■ **YOUR GOAL**
Word for word, restate the listing; omit the pictures.

■ **GIVEN MATERIAL**
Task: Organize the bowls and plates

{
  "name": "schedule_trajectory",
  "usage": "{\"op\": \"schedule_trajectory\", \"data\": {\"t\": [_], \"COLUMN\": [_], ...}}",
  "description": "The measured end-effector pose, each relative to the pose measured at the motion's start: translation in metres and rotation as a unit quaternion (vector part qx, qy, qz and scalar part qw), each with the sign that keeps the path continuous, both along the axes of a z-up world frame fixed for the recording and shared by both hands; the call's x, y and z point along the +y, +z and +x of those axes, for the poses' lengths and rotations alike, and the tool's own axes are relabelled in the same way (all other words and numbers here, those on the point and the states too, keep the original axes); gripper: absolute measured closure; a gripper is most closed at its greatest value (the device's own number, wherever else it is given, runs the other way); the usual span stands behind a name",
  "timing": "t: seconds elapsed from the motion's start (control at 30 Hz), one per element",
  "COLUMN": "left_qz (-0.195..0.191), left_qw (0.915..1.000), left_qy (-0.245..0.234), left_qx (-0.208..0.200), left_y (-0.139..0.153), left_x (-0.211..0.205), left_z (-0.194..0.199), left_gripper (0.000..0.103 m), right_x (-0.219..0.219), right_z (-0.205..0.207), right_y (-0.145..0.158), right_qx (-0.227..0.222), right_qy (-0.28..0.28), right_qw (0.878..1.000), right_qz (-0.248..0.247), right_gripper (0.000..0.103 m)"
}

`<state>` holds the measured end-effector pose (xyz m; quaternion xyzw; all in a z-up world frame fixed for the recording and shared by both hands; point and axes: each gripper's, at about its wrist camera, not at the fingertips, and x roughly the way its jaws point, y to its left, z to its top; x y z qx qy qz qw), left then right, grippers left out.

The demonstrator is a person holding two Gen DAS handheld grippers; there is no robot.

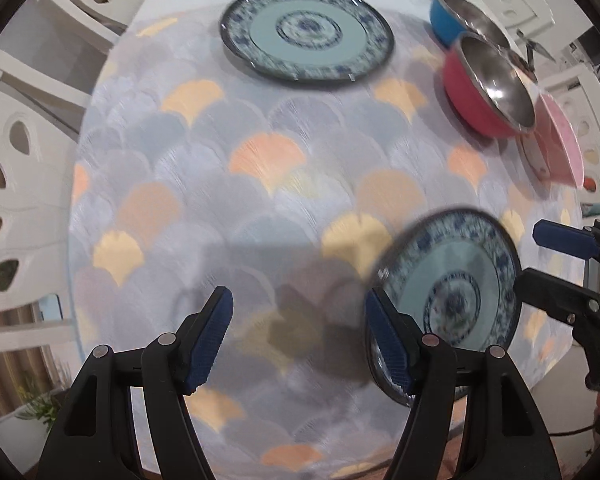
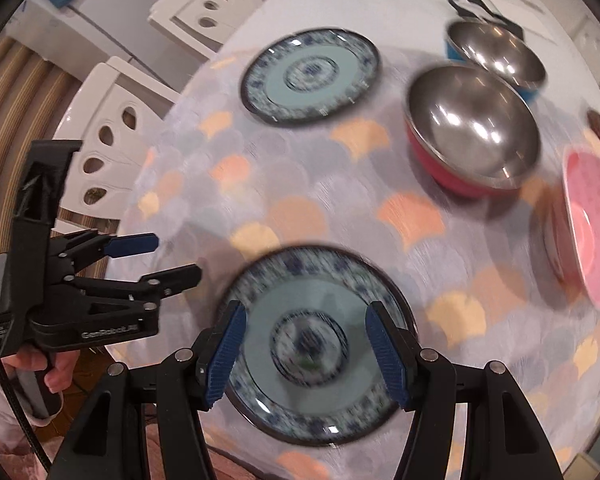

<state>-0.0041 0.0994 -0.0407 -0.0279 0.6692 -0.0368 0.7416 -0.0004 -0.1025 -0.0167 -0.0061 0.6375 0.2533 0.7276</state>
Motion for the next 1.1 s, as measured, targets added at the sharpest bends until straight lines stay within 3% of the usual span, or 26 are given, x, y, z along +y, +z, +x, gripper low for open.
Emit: {"op": "schedule_trajectory", "data": {"t": [0.23, 0.5, 0.73, 0.87, 1.1], "left_qz": [0.009, 0.017, 0.02, 0.01, -0.007], "left_qw": [0.9997, 0.9982, 0.9962, 0.9953, 0.9966], "left_qy": [0.002, 0.01, 0.014, 0.025, 0.033], "left_qx": [-0.025, -0.056, -0.084, -0.093, -0.075], "left_y": [0.017, 0.037, 0.05, 0.05, 0.018], "left_x": [0.027, 0.029, 0.042, 0.049, 0.047], "left_z": [0.047, 0.085, 0.137, 0.17, 0.206], "left_gripper": [0.036, 0.036, 0.036, 0.036, 0.036], "right_x": [0.032, 0.053, 0.063, 0.059, 0.058], "right_z": [0.034, 0.082, 0.121, 0.142, 0.147], "right_y": [0.013, 0.026, 0.025, 0.014, -0.03], "right_qx": [-0.018, -0.039, -0.045, -0.026, 0.02], "right_qy": [0.016, 0.001, -0.066, -0.137, -0.235], "right_qw": [1.0, 0.999, 0.996, 0.989, 0.971], "right_qz": [0.009, 0.029, 0.026, 0.047, 0.044], "right_gripper": [0.043, 0.043, 0.043, 0.043, 0.043]}}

■ **ANSWER BELOW**
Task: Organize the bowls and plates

{
  "name": "schedule_trajectory",
  "usage": "{\"op\": \"schedule_trajectory\", \"data\": {\"t\": [_], \"COLUMN\": [_], ...}}",
  "description": "The measured end-effector pose, each relative to the pose measured at the motion's start: translation in metres and rotation as a unit quaternion (vector part qx, qy, qz and scalar part qw), each with the sign that keeps the path continuous, both along the axes of a z-up world frame fixed for the recording and shared by both hands; the call's x, y and z point along the +y, +z and +x of those axes, for the poses' lengths and rotations alike, and the tool's own axes are relabelled in the same way (all other words and numbers here, those on the point and the states too, keep the original axes); gripper: absolute measured closure; a gripper is most closed at its greatest value (the device's own number, wherever else it is given, runs the other way); the usual span stands behind a name",
  "timing": "t: seconds elapsed from the motion's start (control at 30 Hz), one per element",
  "COLUMN": "left_qz (-0.195..0.191), left_qw (0.915..1.000), left_qy (-0.245..0.234), left_qx (-0.208..0.200), left_y (-0.139..0.153), left_x (-0.211..0.205), left_z (-0.194..0.199), left_gripper (0.000..0.103 m), right_x (-0.219..0.219), right_z (-0.205..0.207), right_y (-0.145..0.158), right_qx (-0.227..0.222), right_qy (-0.28..0.28), right_qw (0.878..1.000), right_qz (-0.248..0.247), right_gripper (0.000..0.103 m)"
}

`<state>` holds the measured end-effector pose (xyz m; quaternion xyzw; all in a z-up world frame fixed for the recording and shared by both hands; point and axes: each gripper's, at about its wrist camera, not at the fingertips, and x roughly the way its jaws point, y to its left, z to its top; x y z qx qy qz qw), left then right, grippers left out.

The demonstrator is a person holding two Gen DAS handheld grippers; there is no robot.


<state>-0.0041 0.0994 -0.0407 -0.0279 0.6692 -0.0368 0.7416 -0.0004 -0.1025 -0.0167 -0.0061 0.6375 0.2533 0.7276</state>
Motion for the next 1.1 s, as measured, targets added at the sharpest bends until straight lines stay within 3% of the usual span, or 26 are given, x, y, z along +y, +z, +x, gripper low for open.
Emit: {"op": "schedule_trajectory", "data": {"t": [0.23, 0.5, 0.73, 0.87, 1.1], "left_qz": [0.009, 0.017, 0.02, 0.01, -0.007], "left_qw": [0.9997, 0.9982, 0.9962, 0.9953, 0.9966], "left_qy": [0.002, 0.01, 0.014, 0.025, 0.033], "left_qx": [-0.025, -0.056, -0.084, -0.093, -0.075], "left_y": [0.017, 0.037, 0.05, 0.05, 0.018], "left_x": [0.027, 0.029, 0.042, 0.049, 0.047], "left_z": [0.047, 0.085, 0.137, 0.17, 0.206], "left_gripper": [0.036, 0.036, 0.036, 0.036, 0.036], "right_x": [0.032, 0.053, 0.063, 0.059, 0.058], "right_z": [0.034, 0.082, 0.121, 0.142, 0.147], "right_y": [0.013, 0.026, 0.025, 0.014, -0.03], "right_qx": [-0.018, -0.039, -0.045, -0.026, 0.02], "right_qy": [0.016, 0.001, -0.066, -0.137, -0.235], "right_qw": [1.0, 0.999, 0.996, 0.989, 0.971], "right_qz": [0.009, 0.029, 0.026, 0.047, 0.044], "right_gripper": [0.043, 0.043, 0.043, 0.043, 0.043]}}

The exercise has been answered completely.